• Activity: Copy, word for word, each line of the data below from the first through the line containing "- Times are", and stop there.
═════ Available data ═════
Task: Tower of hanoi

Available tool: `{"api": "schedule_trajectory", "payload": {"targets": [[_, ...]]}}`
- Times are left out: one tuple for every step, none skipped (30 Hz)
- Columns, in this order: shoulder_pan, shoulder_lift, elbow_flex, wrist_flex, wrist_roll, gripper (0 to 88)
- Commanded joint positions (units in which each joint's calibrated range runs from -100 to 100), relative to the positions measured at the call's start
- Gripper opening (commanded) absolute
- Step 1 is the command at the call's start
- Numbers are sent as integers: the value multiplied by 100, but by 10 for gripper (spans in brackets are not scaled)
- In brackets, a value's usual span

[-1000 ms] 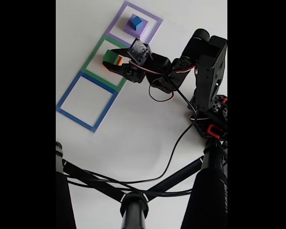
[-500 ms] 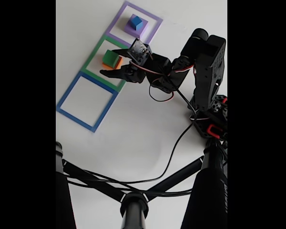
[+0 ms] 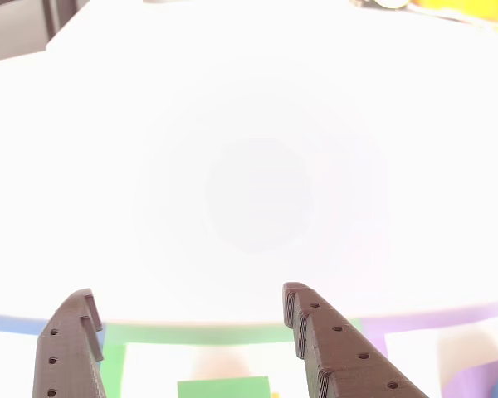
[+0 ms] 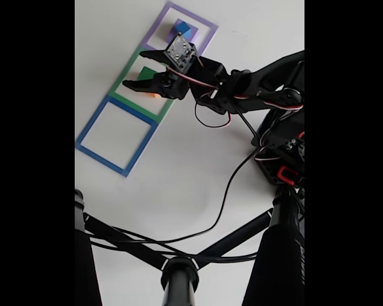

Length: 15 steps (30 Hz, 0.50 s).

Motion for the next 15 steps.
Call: {"api": "schedule_trajectory", "payload": {"targets": [[57,-1416,-572,1970,79,149],[57,-1642,-690,2407,79,117],[57,-1828,-809,2771,79,80],[48,-1989,-909,3079,79,31],[48,-2118,-1000,3322,79,2],[77,-2272,-1127,3686,79,1],[86,-2385,-1272,4035,79,1],[105,-2498,-1436,4415,79,1],[125,-2595,-1600,4755,79,0],[153,-2708,-1809,5192,79,0],[172,-2789,-2063,5654,79,0],[192,-2869,-2345,6148,79,0],[220,-2950,-2690,6715,79,0],[230,-3015,-3036,7257,79,0],[240,-3055,-3463,7889,79,0]]}}
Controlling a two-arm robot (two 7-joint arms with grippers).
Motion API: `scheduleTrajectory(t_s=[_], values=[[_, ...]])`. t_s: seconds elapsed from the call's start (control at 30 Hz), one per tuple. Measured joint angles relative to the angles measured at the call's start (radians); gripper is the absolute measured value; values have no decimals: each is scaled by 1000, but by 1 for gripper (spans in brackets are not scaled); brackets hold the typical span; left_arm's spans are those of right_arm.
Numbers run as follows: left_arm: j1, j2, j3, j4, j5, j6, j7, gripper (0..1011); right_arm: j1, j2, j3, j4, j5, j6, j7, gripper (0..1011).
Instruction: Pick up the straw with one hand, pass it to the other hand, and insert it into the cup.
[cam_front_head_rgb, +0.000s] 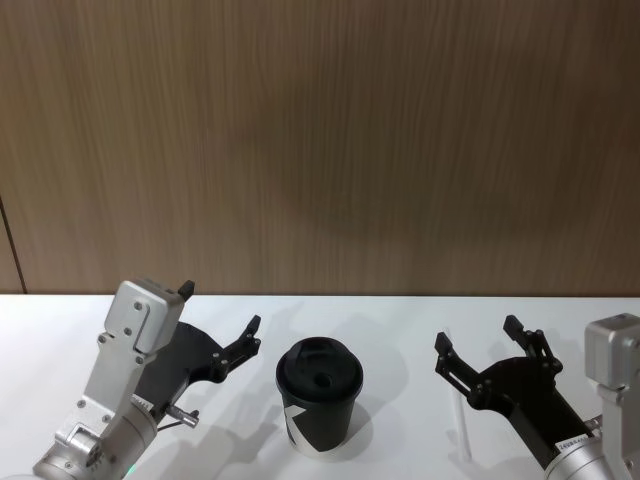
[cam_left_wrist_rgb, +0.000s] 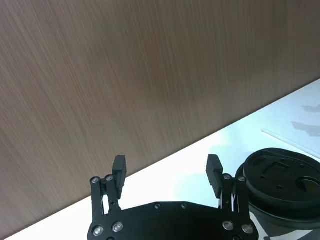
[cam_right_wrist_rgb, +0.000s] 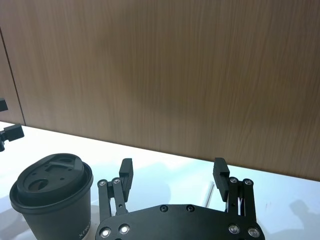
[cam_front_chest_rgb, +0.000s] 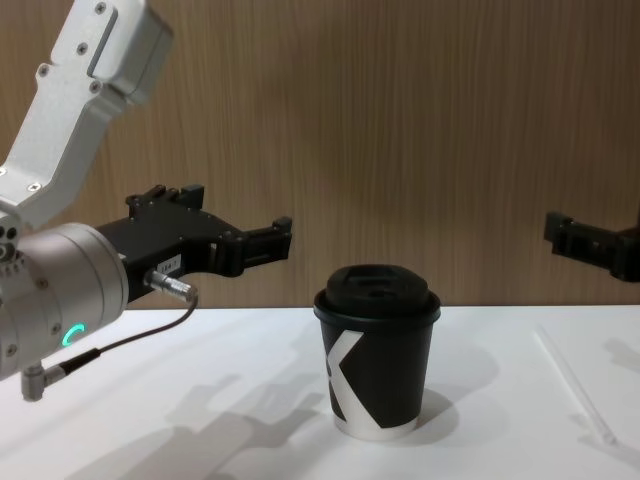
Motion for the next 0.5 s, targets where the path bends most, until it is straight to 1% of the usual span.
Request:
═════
• The completed task:
Task: Tower of hanoi

Available tool: `{"api": "schedule_trajectory", "payload": {"targets": [[_, ...]]}}`
- Times are left out: one tuple for every step, none skipped (30 Hz)

That is the complete output for this exercise.